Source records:
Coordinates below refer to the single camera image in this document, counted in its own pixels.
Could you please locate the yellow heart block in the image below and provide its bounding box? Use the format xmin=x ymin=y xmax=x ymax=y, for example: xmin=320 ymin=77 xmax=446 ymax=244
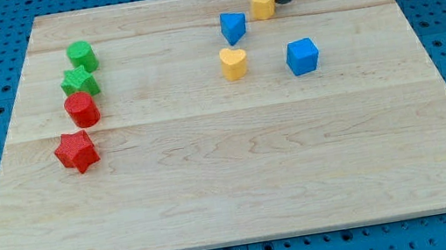
xmin=219 ymin=48 xmax=248 ymax=82

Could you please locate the blue triangle block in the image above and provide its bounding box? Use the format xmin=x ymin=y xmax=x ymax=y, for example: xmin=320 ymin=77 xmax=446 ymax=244
xmin=219 ymin=12 xmax=246 ymax=46

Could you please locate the blue cube block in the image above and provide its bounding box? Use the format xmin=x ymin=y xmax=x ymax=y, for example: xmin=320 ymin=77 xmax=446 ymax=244
xmin=286 ymin=37 xmax=319 ymax=76

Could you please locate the light wooden board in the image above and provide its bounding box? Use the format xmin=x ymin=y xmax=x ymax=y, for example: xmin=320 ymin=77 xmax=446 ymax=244
xmin=0 ymin=0 xmax=446 ymax=250

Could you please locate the yellow hexagon block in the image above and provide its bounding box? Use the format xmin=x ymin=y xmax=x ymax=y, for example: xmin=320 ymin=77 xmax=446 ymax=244
xmin=250 ymin=0 xmax=276 ymax=20

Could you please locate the red cylinder block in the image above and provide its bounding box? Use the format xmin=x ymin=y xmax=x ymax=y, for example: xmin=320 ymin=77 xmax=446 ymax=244
xmin=63 ymin=91 xmax=101 ymax=128

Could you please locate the red star block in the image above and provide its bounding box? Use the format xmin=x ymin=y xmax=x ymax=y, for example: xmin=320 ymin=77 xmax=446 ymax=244
xmin=54 ymin=130 xmax=101 ymax=174

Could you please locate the green star block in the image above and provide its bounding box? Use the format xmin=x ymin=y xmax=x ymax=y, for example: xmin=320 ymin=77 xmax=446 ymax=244
xmin=60 ymin=66 xmax=101 ymax=96

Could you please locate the green cylinder block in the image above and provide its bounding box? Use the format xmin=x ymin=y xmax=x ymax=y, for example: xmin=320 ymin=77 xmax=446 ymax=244
xmin=66 ymin=40 xmax=100 ymax=72

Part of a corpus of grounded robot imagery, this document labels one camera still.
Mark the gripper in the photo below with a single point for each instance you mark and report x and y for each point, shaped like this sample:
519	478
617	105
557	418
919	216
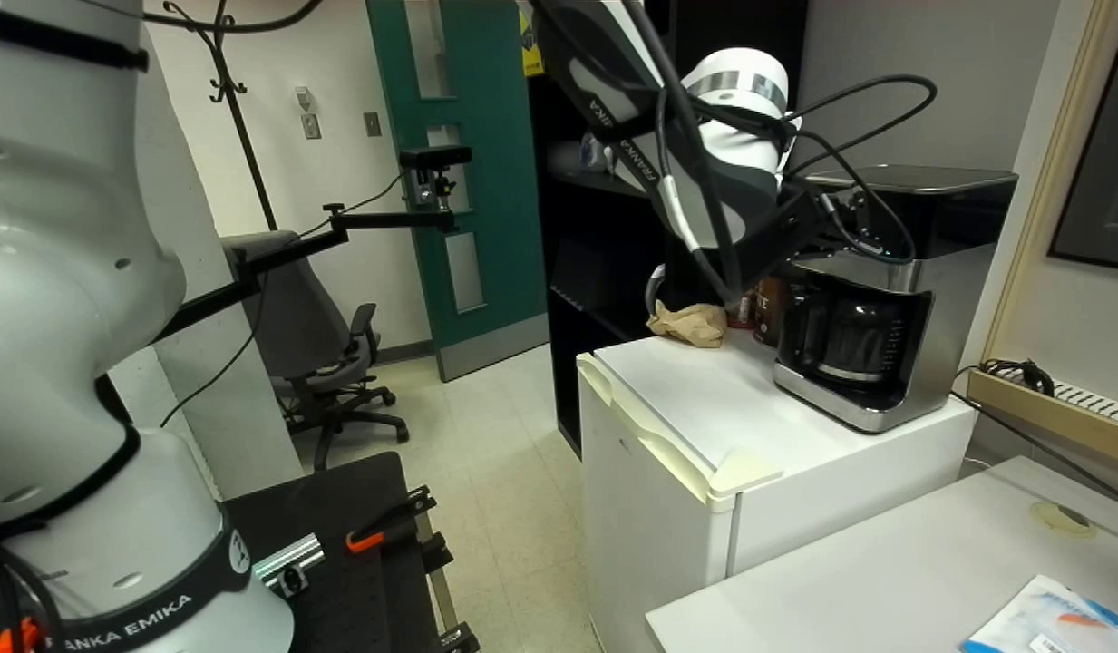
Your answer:
790	231

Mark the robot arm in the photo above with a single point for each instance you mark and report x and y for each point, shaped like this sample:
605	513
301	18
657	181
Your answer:
60	272

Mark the glass coffee carafe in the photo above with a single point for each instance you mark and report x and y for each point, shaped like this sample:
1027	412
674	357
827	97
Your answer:
849	340

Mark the black and steel coffee maker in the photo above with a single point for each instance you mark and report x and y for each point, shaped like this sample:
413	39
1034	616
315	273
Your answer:
939	299

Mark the brown jar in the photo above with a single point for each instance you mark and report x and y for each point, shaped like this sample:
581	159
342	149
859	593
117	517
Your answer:
769	313

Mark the crumpled brown paper bag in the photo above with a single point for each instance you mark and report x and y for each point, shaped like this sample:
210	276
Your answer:
690	324

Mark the black shelf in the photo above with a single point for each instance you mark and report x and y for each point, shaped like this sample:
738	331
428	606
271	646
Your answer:
604	254

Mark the white mini fridge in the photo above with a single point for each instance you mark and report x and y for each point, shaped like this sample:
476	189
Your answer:
794	472

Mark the green door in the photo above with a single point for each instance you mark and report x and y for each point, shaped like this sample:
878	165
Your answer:
504	181

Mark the yellow sign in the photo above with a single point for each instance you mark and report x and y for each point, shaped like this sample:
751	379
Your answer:
529	50

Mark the dark framed picture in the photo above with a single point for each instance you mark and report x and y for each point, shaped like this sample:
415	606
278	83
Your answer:
1107	163

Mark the white mini fridge door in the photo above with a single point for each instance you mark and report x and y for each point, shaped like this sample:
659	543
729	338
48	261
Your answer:
649	526

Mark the white table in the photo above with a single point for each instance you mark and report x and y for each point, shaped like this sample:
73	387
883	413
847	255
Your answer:
885	571

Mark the white and blue packet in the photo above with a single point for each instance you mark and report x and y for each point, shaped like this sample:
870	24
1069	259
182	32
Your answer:
1048	626

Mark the grey office chair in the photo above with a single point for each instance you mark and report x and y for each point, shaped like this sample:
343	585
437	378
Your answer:
305	326

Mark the orange and black clamp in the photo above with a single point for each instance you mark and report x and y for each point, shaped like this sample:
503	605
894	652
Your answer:
386	531

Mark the black coat stand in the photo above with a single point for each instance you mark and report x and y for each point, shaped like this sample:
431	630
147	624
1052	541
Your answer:
241	136

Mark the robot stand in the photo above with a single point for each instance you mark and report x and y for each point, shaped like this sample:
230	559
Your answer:
359	589

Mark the aluminium profile piece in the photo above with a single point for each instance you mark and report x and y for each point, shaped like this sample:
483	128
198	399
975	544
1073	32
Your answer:
291	558

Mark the camera on mount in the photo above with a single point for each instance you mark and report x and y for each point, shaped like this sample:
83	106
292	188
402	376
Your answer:
432	163

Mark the wall switch plate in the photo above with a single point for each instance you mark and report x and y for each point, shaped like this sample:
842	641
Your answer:
372	124
311	126

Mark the white wall thermostat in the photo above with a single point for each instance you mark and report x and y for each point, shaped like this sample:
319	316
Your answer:
303	98

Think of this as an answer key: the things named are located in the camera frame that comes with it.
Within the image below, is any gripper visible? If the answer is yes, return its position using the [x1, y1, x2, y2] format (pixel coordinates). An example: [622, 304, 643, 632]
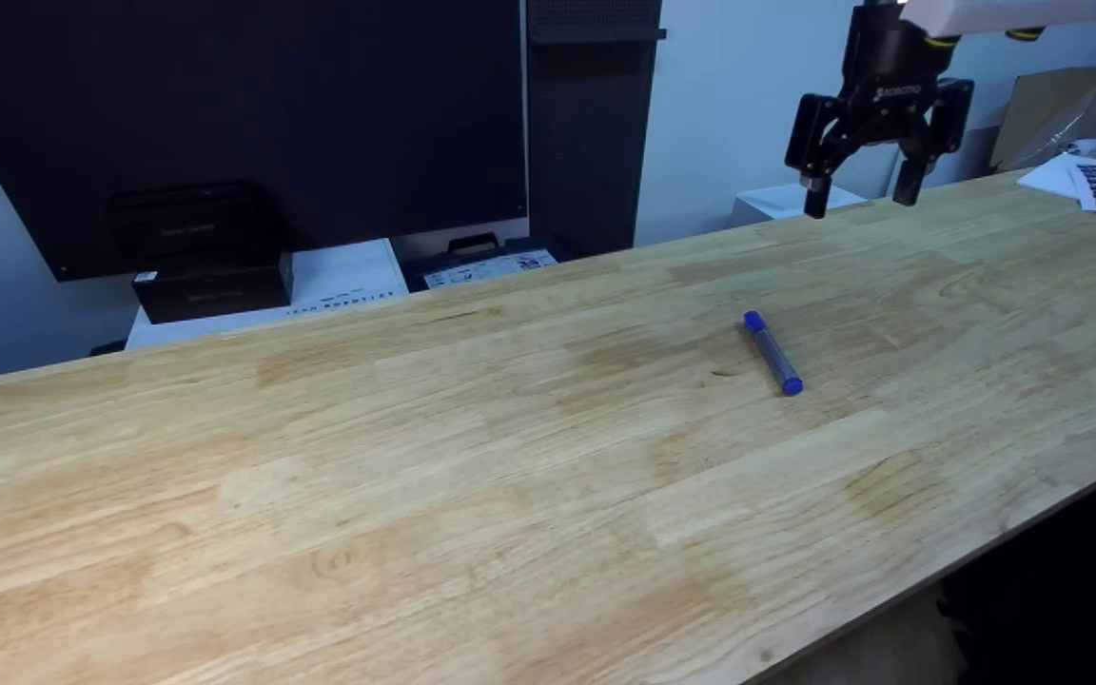
[784, 2, 975, 221]

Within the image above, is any blue and grey marker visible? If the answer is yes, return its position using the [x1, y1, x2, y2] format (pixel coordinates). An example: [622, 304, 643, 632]
[743, 310, 805, 397]

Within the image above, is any cardboard box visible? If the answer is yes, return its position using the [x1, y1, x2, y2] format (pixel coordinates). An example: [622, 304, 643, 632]
[989, 65, 1096, 172]

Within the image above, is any clear plastic bag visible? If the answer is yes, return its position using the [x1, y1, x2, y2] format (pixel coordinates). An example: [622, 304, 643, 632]
[997, 84, 1096, 174]

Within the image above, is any black tray with printed sheet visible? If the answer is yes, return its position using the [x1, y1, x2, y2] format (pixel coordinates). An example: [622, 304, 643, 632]
[403, 232, 563, 292]

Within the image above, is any white flat box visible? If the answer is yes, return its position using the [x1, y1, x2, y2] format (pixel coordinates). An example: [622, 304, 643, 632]
[126, 238, 410, 350]

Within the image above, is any large black screen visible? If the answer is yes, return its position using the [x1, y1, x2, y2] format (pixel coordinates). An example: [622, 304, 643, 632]
[0, 0, 530, 284]

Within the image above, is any black box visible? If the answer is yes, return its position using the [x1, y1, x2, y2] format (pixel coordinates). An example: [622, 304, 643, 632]
[132, 252, 294, 325]

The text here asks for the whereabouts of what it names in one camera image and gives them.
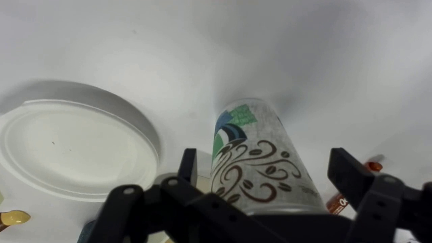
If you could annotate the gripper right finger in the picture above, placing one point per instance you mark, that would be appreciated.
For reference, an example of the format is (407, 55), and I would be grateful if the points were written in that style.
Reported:
(371, 192)

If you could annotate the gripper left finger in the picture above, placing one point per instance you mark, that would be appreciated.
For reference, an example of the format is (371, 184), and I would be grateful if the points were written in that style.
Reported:
(175, 206)

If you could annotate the dark teal cloth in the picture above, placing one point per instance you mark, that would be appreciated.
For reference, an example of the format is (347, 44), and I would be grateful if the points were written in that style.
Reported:
(86, 233)

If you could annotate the printed paper cup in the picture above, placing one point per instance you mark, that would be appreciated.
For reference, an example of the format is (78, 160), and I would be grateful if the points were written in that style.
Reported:
(260, 162)

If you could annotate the white paper plate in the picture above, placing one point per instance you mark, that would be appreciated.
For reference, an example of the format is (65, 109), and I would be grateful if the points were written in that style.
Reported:
(77, 148)

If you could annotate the yellow plastic spoon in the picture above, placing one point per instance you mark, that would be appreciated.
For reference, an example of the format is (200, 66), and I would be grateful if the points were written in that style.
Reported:
(13, 217)

■ **YOUR GOAL**:
Every line of the records that includes the word "dark" should be gathered.

■ **ANSWER SPACE**:
Mark the dark framed picture in the photo above with a single point for each instance you mark and report x and y for each point, shaped like this sample:
If you could annotate the dark teal cloth in the picture above, placing one point per instance you mark, that would be appreciated.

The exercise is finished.